From the first line to the last, give the material again exactly, without the images.
*** Data block ***
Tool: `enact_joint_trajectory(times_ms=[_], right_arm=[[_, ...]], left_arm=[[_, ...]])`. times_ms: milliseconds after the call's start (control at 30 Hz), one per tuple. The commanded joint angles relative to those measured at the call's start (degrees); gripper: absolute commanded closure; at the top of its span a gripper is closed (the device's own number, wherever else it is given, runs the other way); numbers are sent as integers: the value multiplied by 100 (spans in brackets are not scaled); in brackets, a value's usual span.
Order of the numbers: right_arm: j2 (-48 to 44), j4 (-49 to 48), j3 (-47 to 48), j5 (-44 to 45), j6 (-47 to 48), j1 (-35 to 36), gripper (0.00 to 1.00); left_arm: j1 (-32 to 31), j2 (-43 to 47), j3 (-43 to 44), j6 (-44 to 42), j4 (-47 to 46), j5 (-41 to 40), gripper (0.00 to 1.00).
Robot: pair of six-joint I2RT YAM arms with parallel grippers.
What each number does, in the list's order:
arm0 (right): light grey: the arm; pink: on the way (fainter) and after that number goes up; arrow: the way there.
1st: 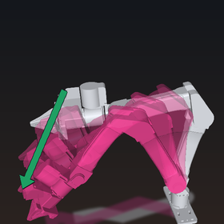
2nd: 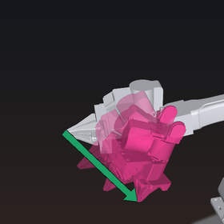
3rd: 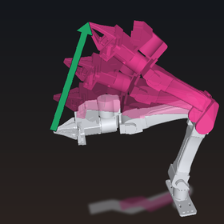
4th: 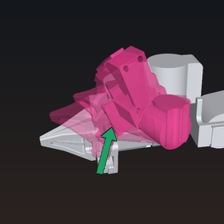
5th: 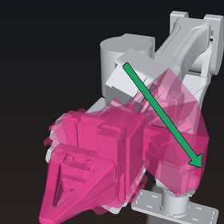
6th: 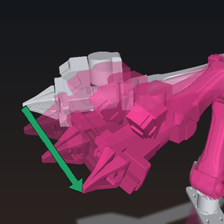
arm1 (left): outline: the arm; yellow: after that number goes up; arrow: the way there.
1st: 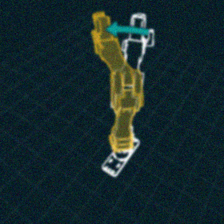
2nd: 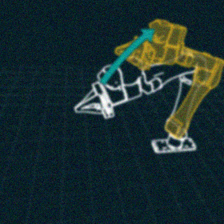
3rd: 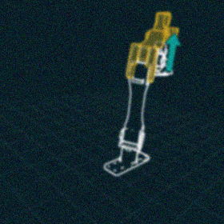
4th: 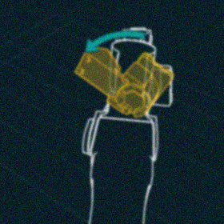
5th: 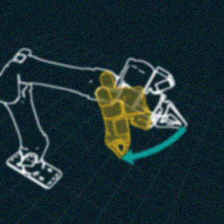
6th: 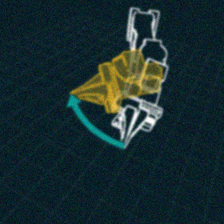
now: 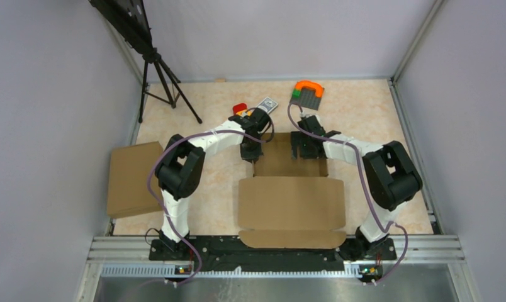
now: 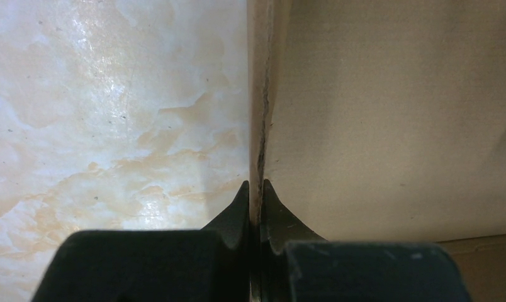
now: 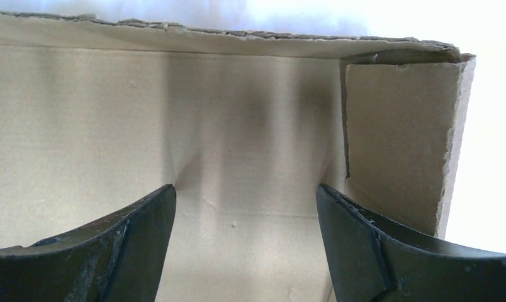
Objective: Fold the paper box
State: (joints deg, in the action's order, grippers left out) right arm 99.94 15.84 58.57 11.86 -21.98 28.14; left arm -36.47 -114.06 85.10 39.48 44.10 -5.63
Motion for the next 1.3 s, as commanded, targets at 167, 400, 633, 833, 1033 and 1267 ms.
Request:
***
- _Result for this exercise_
Tool: `enact_joint_trajectory(times_ms=[_], right_arm=[[_, ...]], left_arm=[[_, ...]])`. times_ms: milliseconds after the call's start (control at 30 Hz), one per tuple. The commanded joint angles relative to those measured at the call's start (degrees); gripper: absolute commanded closure; at the top of its span a gripper is closed (the device's own number, wherever else it is given, runs the other way); numbers are sent as integers: the value multiplied by 100 (spans in brackets are not scaled); in brackets, a value's usual span.
Order of the numbers: right_arm: j2 (-48 to 44), j4 (-49 to 48), j3 (-47 to 48), j5 (-44 to 45), j6 (-47 to 48), j1 (-35 to 36), gripper (0.00 to 1.00); left_arm: j1 (-32 to 31), j2 (-43 to 47), j3 (-43 to 44), j6 (-44 to 42), j4 (-47 to 46), j5 (-41 to 40), gripper (0.00 to 1.00).
Robot: pair of six-joint I2RT YAM arms with parallel grippers.
What each number does, in the list's order:
arm0 (right): light grey: the arm; pink: on the way (fainter) and after that number goes up; arrow: the way there.
1st: 
2nd: 
3rd: 
4th: 
5th: 
6th: 
arm1 (left): outline: the arm; yellow: after that number goes up; arrow: the way there.
1st: 
2nd: 
3rd: 
4th: 
5th: 
6th: 
now: 
now: 
now: 
Objective: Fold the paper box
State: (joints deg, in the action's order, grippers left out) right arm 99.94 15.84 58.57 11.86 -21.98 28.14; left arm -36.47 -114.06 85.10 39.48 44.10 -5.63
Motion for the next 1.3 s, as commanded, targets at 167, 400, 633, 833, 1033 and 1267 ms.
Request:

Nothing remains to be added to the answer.